Top 10 Things Not to Say to a Preemie Parent
- You’re lucky! You got to meet your baby early!
- Why it’s not helpful:Â No parent feels lucky when their baby is born prematurely. The baby had no What Not to Say to Parents of Preemies concept of an early arrival and was likely content in the womb.
- Your baby was just keen to meet you.
- Why it’s not helpful:Â Babies are What Not to Say to Parents of Preemies usually happy in the womb, receiving nourishment and warmth. They weren’t eager to leave early.
- Oooh, having such a small baby must have made labor easy!

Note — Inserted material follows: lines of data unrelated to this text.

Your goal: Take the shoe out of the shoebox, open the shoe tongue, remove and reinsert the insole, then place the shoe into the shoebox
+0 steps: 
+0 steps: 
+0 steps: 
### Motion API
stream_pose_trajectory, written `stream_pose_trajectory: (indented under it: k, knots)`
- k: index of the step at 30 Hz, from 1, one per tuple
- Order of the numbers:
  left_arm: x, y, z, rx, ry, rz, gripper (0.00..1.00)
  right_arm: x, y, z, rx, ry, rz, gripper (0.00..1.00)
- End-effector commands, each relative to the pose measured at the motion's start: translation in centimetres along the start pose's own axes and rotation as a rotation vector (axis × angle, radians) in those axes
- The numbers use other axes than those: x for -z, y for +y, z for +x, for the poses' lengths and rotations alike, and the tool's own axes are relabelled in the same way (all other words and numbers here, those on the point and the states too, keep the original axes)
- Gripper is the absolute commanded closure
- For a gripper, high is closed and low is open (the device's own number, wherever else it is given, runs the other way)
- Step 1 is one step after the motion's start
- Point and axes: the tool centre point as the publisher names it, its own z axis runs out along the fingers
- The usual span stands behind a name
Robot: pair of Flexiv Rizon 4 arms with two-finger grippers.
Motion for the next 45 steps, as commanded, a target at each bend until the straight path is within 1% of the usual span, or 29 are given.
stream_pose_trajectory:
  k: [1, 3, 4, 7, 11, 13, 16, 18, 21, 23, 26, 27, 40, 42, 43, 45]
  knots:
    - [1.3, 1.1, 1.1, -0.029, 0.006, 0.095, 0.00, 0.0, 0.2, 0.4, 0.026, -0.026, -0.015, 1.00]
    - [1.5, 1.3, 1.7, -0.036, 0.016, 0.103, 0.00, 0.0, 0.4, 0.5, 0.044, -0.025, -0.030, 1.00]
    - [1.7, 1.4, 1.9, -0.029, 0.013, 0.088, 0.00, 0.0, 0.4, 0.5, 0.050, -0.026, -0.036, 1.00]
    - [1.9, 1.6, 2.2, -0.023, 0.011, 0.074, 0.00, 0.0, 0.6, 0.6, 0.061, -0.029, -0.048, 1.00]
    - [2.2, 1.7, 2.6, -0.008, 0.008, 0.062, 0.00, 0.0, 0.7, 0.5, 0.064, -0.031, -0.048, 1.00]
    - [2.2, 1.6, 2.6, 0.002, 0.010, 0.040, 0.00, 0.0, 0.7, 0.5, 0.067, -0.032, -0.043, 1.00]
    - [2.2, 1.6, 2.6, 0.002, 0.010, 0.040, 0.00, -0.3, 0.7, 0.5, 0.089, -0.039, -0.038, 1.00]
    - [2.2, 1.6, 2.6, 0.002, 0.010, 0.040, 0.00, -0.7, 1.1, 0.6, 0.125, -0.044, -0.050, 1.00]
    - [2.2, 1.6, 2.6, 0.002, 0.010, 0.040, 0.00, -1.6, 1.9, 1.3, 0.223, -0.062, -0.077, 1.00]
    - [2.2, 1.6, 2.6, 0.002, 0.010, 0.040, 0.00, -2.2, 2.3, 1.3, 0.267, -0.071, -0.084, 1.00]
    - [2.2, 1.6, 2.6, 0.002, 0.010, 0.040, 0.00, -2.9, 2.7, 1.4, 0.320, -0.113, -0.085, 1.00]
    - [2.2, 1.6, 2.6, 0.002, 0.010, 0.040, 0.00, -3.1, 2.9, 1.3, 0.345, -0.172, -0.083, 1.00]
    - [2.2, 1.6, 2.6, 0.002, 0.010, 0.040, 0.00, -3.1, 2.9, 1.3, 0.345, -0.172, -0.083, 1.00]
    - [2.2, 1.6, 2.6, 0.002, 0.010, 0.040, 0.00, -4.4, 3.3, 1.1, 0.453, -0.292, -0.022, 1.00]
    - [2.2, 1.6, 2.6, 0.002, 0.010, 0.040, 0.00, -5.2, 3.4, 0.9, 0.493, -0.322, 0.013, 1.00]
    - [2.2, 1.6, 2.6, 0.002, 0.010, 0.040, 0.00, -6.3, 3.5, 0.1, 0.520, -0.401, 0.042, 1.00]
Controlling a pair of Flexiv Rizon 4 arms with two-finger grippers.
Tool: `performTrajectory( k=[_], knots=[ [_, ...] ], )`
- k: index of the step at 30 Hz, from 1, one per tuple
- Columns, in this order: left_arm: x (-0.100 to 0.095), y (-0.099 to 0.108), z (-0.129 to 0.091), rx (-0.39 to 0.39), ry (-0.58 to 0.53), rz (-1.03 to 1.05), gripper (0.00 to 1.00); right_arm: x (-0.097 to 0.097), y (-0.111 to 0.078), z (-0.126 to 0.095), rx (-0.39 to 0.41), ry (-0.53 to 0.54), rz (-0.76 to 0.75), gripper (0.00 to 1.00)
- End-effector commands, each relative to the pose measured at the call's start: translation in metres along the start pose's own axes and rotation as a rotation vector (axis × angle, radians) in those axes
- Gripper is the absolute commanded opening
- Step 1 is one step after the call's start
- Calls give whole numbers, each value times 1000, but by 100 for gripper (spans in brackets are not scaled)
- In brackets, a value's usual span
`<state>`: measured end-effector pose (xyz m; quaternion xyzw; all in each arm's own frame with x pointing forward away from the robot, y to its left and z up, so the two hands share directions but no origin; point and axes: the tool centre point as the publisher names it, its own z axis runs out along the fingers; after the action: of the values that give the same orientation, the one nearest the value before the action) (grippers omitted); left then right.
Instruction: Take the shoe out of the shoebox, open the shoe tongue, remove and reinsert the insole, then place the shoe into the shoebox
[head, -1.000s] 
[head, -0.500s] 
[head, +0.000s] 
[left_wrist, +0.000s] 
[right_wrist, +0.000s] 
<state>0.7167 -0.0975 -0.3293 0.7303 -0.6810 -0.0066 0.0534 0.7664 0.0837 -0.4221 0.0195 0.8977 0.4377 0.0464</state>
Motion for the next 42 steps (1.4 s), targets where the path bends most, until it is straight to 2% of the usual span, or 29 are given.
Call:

- Why it’s not helpful:Â Premature births What Not to Say to Parents of Preemies often involve emergency situations, which can be traumatic and painful.
- Lucky you! You’ve got less baby weight to lose!
- Why it’s not helpful:Â Weight loss is the last thing on a preemie parent’s mind. The stress of the situation often leads What Not to Say to Parents of Preemies to weight loss naturally.
- Well, at least with the baby in hospital, you get a good night’s sleep!
- Why it’s not helpful:Â Preemie parents What Not to Say to Parents of Preemies are often up all night expressing milk, preparing supplies, and worrying about their baby.
- With those nurses around, you’re getting far more support than most Mums.
- Why it’s not helpful:Â Nurses are a fantastic support, but parents are still the primary caregivers and want to be involved What Not to Say to Parents of Preemies in their baby’s care.
- But tiny babies are so cute!
- Why it’s not helpful:Â While tiny babies can be cute, parents are more concerned about their baby’s health and well-being.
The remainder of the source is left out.